Page MenuHomePhabricator

Transient failures of IPMI commands to elastic2017
Closed, ResolvedPublic

Description

While reimaging the elasticsearch cluster, I've seen multiple failures of IPMI commands (see log below), but the same command can also succeed. The command is run from sarin to elastic2017 (so in the same DC). I have seen the same error from other elasticsearch servers, but it seems easier to reproduce on elastic2017.
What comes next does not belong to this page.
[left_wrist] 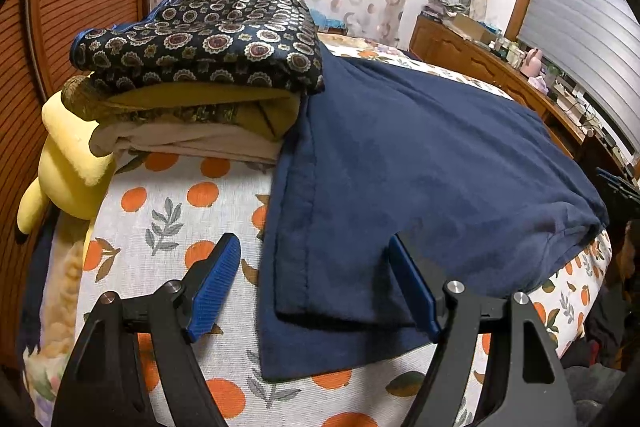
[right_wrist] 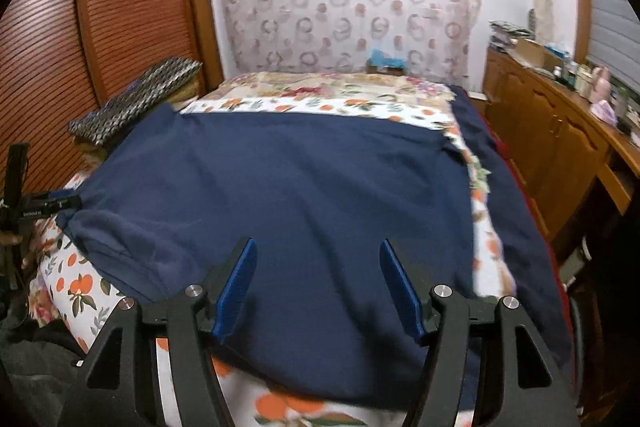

gehel@sarin:~$ sudo ipmitool -I lanplus -H elastic2017.mgmt.codfw.wmnet -U root -E chassis power status
Unable to read password from environment
Password: 
> Error: no response from RAKP 1 message
Error: Received an Unexpected RAKP 2 message
Bad response length, len=52
Unable to get Chassis Power Status

Event Timeline

Mentioned in SAL (#wikimedia-operations) [2018-08-10T12:27:34Z] <gehel> resetting management card on elastic2017 - T201671

Resetting the mgmt card might help, according to https://wikitech.wikimedia.org/wiki/Management_Interfaces#Reset_the_management_card

Note: update the documentation above if we find another cause to the issue while investigating.

Gehel claimed this task.

Looks like a reset of the mgmt card fixed the issue.